The swallow tattoo on the right lip means what many believe was a symbol created by the devil or Satan. (Photo: Getty Images/iStockphoto)
A swallow (and other sea creatures) has become increasingly popular in the tattoo world.
In the 1940s, the use of swallow tattoos began to spread in Europe, with a trend that is also evident in North America. However, in the years that followed, as tattoo parlors began to find acceptance among the young and affluent, the term “sea creature” was used to describe people who wanted a tattoo of a sea creature. However, the word ‘sea creature’ became increasingly popular in the 90s and today is frequently used in tattoos as an adjective.
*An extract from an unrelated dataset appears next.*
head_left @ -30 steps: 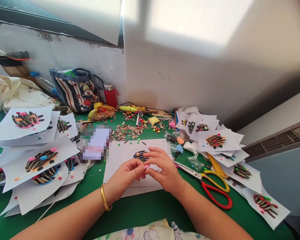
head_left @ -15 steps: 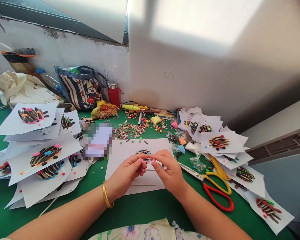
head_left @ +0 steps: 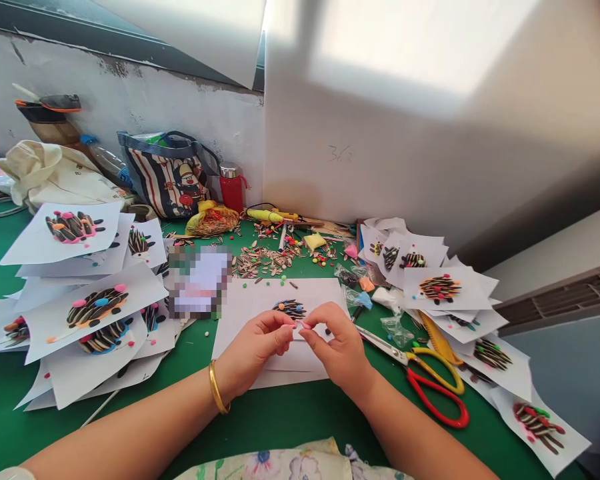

However, a single swallow is not necessarily a tattoo of the devil, and, according to art historian and tattoo artist James E. Brown, it is also not commonly seen as such in the United Kingdom.
I am currently getting an tattoo of a fish on my abdomen. How does it relate to the swallow (and is there anything else associated with this tattoo?)
To find a common sea creature that has been tattooed onto a body of art, look first at the artist, who may choose to represent the tattoo in some way, e.g., in large black ink beneath the skin with the artist’s name and work number. But, you can also find tattoos created by illustrators — usually artists who are either known or frequent tattoo parlors.
When the tattoos are created in a studio, they are typically used without a tattoo machine, where the artist draws and then uses a machine — either ink roller or spray gun — to spray ink into the body of an image.
“Once the ink is in the tattoo, it is typically removed,” says Brown. “This allows the artist to create detailed imagery to better represent the sea creatures in the tattoo.”